Music Theory-Language Graphs

[0104] FIG. 16 shows an example of expected progress for a language acquisition game. The x-axis 1601 shows the level, and the y-axis shows the number of words, word-groups, or phrases mastered at each level.

[0105] FIG. 17 shows a rhythm skills and language skills graph for one embodiment of a music-language curriculum. The x-axis 1701 shows the number of words and/or phrases taught at each language level. The y-axis 1702 shows the corresponding rhythm skills for the language levels.

[0106] FIG. 18 shows a pitch skills and language skills graph for one embodiment of a music-language curriculum. The x-axis 1801 shows the number of words and/or phrases taught at each language level. The y-axis 1802 shows the corresponding pitch skills for the language levels.

[0107] FIG. 19 shows a process for Real Time and Periodic Adaptation before, during, and after an exercise. In step 1901, the user engages in Exercise 1 which comprises but is not limited to Tasks 1-5 that present language and music skill such as vocabulary, rhythm, and pitch skills. In step 1902, the system modifies user data based on the user's performance. In step 1903, the system takes several inputs comprising but not limited to user performance on Exercise 1, User data, Game type, and Global variables to generate Exercise 2 1904 that is customized according to the user's skill-level and preferences. The user then partakes in Exercise 2 in step 1904 that is further personalized through Internal Exercise Adaptation (see FIG. 20). In Adaptation step 1905 the system modifies user data. In step Adaptation 1906 inputs comprising but not limited to User performance on Exercise 2, User Data, Game type, and Global Variables generate a customized Exercise 3 presented in 1907.

[0108] In one embodiment, the performance of a skill is represented as an array.

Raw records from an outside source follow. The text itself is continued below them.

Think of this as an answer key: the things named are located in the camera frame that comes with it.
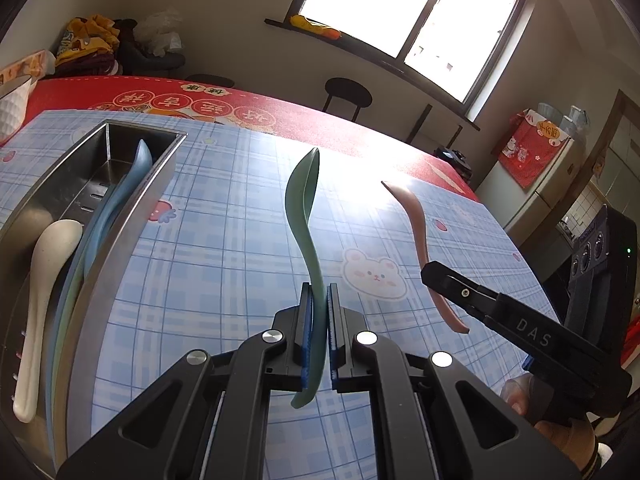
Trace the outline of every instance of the yellow object on sill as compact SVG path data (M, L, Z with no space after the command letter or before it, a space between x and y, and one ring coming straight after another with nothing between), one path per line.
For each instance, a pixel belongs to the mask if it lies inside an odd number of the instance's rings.
M334 28L328 27L327 25L323 25L322 23L312 22L311 20L306 19L301 14L296 14L289 18L289 23L296 28L301 28L302 30L306 30L307 32L312 32L317 34L318 36L324 36L325 38L329 38L330 40L337 40L340 38L340 31Z

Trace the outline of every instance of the tiled wall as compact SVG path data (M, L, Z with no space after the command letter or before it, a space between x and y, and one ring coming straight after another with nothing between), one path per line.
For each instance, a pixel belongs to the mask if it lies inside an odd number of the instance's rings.
M595 218L601 207L602 200L600 200L600 197L587 185L567 213L569 217L567 225L574 236L577 237L582 234L585 228Z

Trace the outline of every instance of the black device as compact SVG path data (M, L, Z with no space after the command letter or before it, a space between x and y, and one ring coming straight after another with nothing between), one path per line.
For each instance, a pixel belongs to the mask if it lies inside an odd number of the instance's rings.
M452 356L402 352L369 332L363 314L340 306L335 283L327 293L332 385L370 395L378 478L580 478L562 452ZM300 305L279 311L271 330L238 350L189 352L69 457L56 478L262 478L270 391L302 387L311 302L305 283Z
M433 156L448 162L467 184L471 181L471 177L473 176L471 166L467 163L465 156L458 150L450 150L449 148L438 146L433 151Z
M635 282L635 225L604 208L575 255L565 326L439 262L421 272L425 285L530 354L527 366L551 391L540 395L545 420L566 418L558 407L578 417L617 413L630 386L618 339ZM582 296L584 288L590 292ZM580 478L562 452L451 355L407 354L370 332L363 314L340 306L335 283L327 303L332 386L369 393L380 479ZM57 478L260 479L270 391L303 386L311 307L305 283L300 304L279 311L271 330L238 350L189 352L69 457Z

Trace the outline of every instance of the stainless steel container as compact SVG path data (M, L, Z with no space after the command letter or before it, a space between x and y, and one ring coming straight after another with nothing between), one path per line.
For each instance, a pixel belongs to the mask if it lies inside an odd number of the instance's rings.
M55 476L55 470L47 441L44 370L33 422L19 422L12 401L24 342L34 245L56 220L71 218L87 224L107 186L127 173L140 139L146 142L153 167L128 199L100 248L65 337L54 398L56 463L60 464L66 458L67 441L72 452L90 436L95 371L113 300L140 233L174 174L175 153L185 137L184 133L140 124L100 124L45 172L0 230L0 416L29 459L50 477ZM67 268L60 273L51 295L45 342L51 336L50 325ZM45 343L43 365L48 349ZM68 406L72 410L67 421Z

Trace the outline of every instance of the blue gripper pad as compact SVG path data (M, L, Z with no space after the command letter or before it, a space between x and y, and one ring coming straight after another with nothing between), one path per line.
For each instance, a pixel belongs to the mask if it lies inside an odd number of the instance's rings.
M336 389L336 381L338 380L337 363L335 362L335 354L338 351L338 343L335 338L335 319L334 308L331 299L331 286L326 288L326 307L329 313L329 368L331 369L331 386Z
M309 287L309 294L306 296L305 305L305 328L302 338L302 387L306 388L309 382L309 363L311 361L311 352L309 348L311 346L311 330L313 328L313 314L314 311L314 295L311 287Z
M524 359L524 361L522 362L522 369L528 372L532 362L533 362L533 357L528 355L526 359Z

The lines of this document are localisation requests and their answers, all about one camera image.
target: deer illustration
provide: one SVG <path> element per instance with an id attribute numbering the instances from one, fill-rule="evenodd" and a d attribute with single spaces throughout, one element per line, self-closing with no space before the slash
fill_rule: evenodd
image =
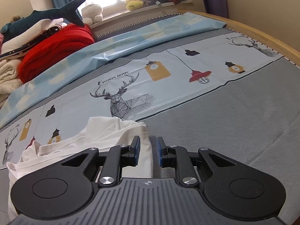
<path id="1" fill-rule="evenodd" d="M 251 40 L 248 40 L 251 42 L 251 45 L 248 45 L 248 44 L 242 44 L 242 43 L 235 43 L 232 39 L 232 44 L 229 43 L 230 45 L 234 45 L 234 46 L 247 46 L 247 47 L 253 47 L 257 50 L 259 50 L 261 53 L 265 54 L 266 56 L 268 57 L 275 57 L 277 56 L 278 54 L 274 51 L 272 51 L 271 49 L 262 49 L 258 46 L 258 44 L 255 42 L 255 40 L 251 39 Z"/>
<path id="2" fill-rule="evenodd" d="M 9 149 L 9 147 L 11 146 L 11 144 L 13 143 L 14 139 L 17 138 L 18 134 L 19 134 L 20 131 L 21 131 L 21 129 L 20 129 L 20 130 L 18 129 L 18 126 L 19 126 L 19 125 L 20 125 L 20 124 L 18 124 L 17 126 L 15 126 L 14 128 L 12 128 L 12 129 L 9 131 L 9 133 L 8 133 L 8 135 L 7 135 L 7 137 L 6 137 L 5 141 L 4 141 L 6 150 L 5 150 L 5 153 L 4 153 L 4 156 L 3 156 L 3 161 L 2 161 L 2 164 L 3 164 L 3 165 L 4 165 L 5 163 L 9 162 L 9 161 L 12 159 L 12 157 L 13 157 L 14 152 L 13 152 L 13 151 L 12 151 L 12 152 L 8 152 L 8 149 Z M 13 134 L 12 139 L 11 139 L 10 142 L 8 143 L 8 139 L 9 139 L 10 134 L 11 134 L 12 131 L 14 131 L 15 133 Z"/>
<path id="3" fill-rule="evenodd" d="M 101 85 L 95 91 L 95 95 L 92 93 L 90 93 L 90 95 L 95 98 L 104 97 L 105 100 L 110 100 L 110 112 L 112 116 L 120 119 L 128 119 L 131 115 L 136 115 L 137 113 L 150 108 L 152 102 L 155 100 L 155 98 L 149 94 L 145 94 L 131 100 L 123 100 L 122 95 L 127 91 L 127 87 L 135 82 L 139 75 L 140 73 L 138 73 L 136 77 L 126 75 L 130 77 L 129 82 L 126 83 L 123 81 L 123 86 L 121 86 L 119 91 L 114 95 L 109 92 L 105 92 L 105 89 L 103 90 L 102 94 L 99 94 L 98 90 L 100 89 Z"/>

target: gray bed sheet
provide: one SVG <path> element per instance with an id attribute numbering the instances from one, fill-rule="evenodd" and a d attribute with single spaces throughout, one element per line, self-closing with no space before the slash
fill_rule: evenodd
<path id="1" fill-rule="evenodd" d="M 210 31 L 119 58 L 74 81 L 17 119 L 132 59 L 231 32 L 227 29 Z M 278 178 L 287 193 L 280 218 L 292 224 L 300 215 L 299 73 L 295 65 L 281 58 L 202 97 L 142 119 L 148 126 L 153 144 L 154 177 L 175 175 L 173 169 L 158 166 L 155 147 L 158 136 L 162 136 L 167 145 L 184 146 L 189 151 L 197 151 L 199 147 L 211 148 Z"/>

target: bed
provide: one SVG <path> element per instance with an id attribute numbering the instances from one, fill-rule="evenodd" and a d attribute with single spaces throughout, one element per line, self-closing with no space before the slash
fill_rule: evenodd
<path id="1" fill-rule="evenodd" d="M 12 94 L 0 112 L 0 141 L 17 136 L 0 147 L 0 175 L 8 179 L 6 163 L 33 139 L 70 138 L 89 117 L 143 121 L 153 177 L 175 176 L 158 166 L 157 137 L 192 152 L 208 147 L 279 179 L 287 193 L 279 216 L 292 224 L 300 215 L 300 53 L 241 23 L 186 12 L 183 27 L 172 15 L 148 22 L 152 31 L 139 24 L 99 38 Z M 204 29 L 205 17 L 216 20 Z M 71 65 L 77 58 L 89 61 Z"/>

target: red blanket
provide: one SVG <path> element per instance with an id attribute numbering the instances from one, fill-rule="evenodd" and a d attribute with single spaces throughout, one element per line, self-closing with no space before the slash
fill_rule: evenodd
<path id="1" fill-rule="evenodd" d="M 19 77 L 26 83 L 78 50 L 95 43 L 88 25 L 70 24 L 34 46 L 19 66 Z"/>

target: white stuffed animal
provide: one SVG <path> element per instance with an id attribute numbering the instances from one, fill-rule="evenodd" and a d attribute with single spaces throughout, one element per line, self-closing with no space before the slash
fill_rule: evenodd
<path id="1" fill-rule="evenodd" d="M 82 8 L 81 12 L 83 22 L 90 26 L 103 20 L 103 8 L 98 4 L 87 5 L 86 7 Z"/>

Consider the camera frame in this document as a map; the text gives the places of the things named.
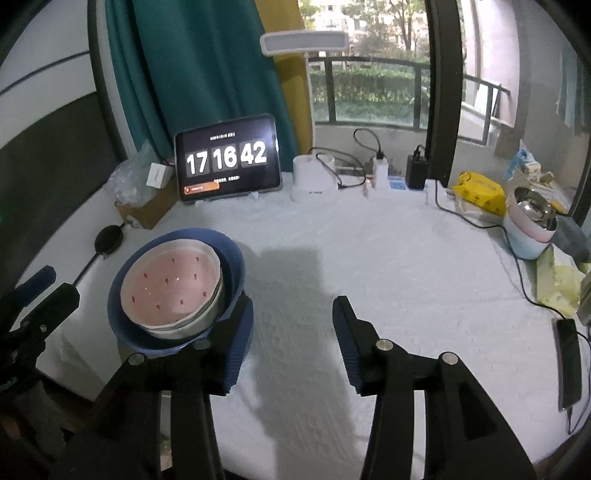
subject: teal curtain
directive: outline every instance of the teal curtain
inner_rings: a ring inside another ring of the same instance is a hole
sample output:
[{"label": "teal curtain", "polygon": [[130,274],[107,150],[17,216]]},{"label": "teal curtain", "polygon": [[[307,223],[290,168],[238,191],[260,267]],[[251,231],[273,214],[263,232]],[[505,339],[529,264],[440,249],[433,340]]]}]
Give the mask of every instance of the teal curtain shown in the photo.
[{"label": "teal curtain", "polygon": [[254,0],[107,0],[115,77],[138,149],[162,157],[184,130],[270,113],[282,170],[298,154],[296,135]]}]

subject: black phone
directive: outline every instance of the black phone
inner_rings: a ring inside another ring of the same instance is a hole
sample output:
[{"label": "black phone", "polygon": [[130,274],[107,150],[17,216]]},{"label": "black phone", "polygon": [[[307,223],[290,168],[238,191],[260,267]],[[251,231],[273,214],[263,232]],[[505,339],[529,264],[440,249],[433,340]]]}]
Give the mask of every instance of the black phone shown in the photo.
[{"label": "black phone", "polygon": [[558,320],[554,324],[558,355],[558,407],[572,407],[583,394],[581,352],[577,326],[573,319]]}]

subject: green hedge
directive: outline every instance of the green hedge
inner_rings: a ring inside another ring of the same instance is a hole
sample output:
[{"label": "green hedge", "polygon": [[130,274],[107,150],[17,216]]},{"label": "green hedge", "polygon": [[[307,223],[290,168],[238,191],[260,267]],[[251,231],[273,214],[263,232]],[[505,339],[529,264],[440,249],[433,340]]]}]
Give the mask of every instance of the green hedge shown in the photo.
[{"label": "green hedge", "polygon": [[[324,71],[312,70],[311,82],[314,103],[326,102],[326,77]],[[335,81],[335,102],[345,104],[398,104],[406,110],[414,105],[414,72],[409,67],[384,69],[352,68],[349,70],[333,69]],[[422,78],[421,110],[428,111],[429,91],[428,76]]]}]

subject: black charger
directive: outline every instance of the black charger
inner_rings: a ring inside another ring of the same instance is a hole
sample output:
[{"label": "black charger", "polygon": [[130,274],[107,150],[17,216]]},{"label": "black charger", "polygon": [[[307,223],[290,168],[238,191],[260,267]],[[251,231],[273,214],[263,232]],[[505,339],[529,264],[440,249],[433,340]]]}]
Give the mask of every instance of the black charger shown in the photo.
[{"label": "black charger", "polygon": [[429,161],[424,155],[421,155],[421,149],[425,152],[425,147],[419,145],[407,160],[405,181],[411,190],[424,189],[425,181],[429,177]]}]

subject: white device
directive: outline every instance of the white device
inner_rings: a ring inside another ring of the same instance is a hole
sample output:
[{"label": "white device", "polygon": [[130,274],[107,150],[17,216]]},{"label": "white device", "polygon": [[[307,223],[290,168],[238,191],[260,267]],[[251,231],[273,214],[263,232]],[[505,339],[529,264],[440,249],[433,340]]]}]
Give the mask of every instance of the white device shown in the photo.
[{"label": "white device", "polygon": [[390,165],[388,160],[385,157],[381,159],[373,157],[372,164],[374,165],[374,190],[389,190],[388,170]]},{"label": "white device", "polygon": [[163,189],[173,175],[174,167],[169,167],[168,165],[162,165],[160,163],[152,163],[146,185],[148,187],[154,187],[155,189]]},{"label": "white device", "polygon": [[292,30],[265,33],[261,37],[263,55],[283,55],[286,53],[303,53],[306,59],[306,75],[308,80],[308,100],[312,117],[312,144],[316,145],[316,129],[314,128],[314,105],[312,103],[312,81],[308,53],[311,51],[345,51],[349,48],[349,37],[344,32]]},{"label": "white device", "polygon": [[294,158],[294,183],[291,188],[294,202],[328,199],[339,191],[336,174],[332,173],[336,171],[335,158],[324,154],[318,156],[322,161],[316,155]]}]

The difficulty level at which the skill was performed is part of the array. The User Data for the performance of that skill is represented as a matrix. The matrix for the skill is evaluated against a set of threshold comparisons which can include comparing it to other arrays or matrices. The threshold comparison can involve converting the skill performance matrix to a new matrix (which can be a single value) prior to making the threshold comparison. Partially based on the threshold comparison, the system determines the next Exercise for the user.

[0109] FIG. 20 shows internal exercise adaptation. Exercise 2 refers to 1904 in FIG. 19. In step 2001, the user partakes in Exercise 2, Task 1 which can include skills comprising but not limited to spoken vocabulary, vocabulary sung on pitches, rhythm, and speech-tone. In one embodiment, the user can excel at vocabulary, but have difficulty singing the vocabulary on the correct pitches in tune. In this case, in step 2002, the system takes into account user performance on Task 1 and generates a customized, educationally appropriate Task 2. For example, in the case when the user has difficulty with pitch in step 2003B, the user can receive Task 2, that can be a modified version of Task 1 at a slower tempo focusing on pitch skills. Alternatively, the user can be presented with an easier version of the skills in Task 1, new skills, or more advanced skills.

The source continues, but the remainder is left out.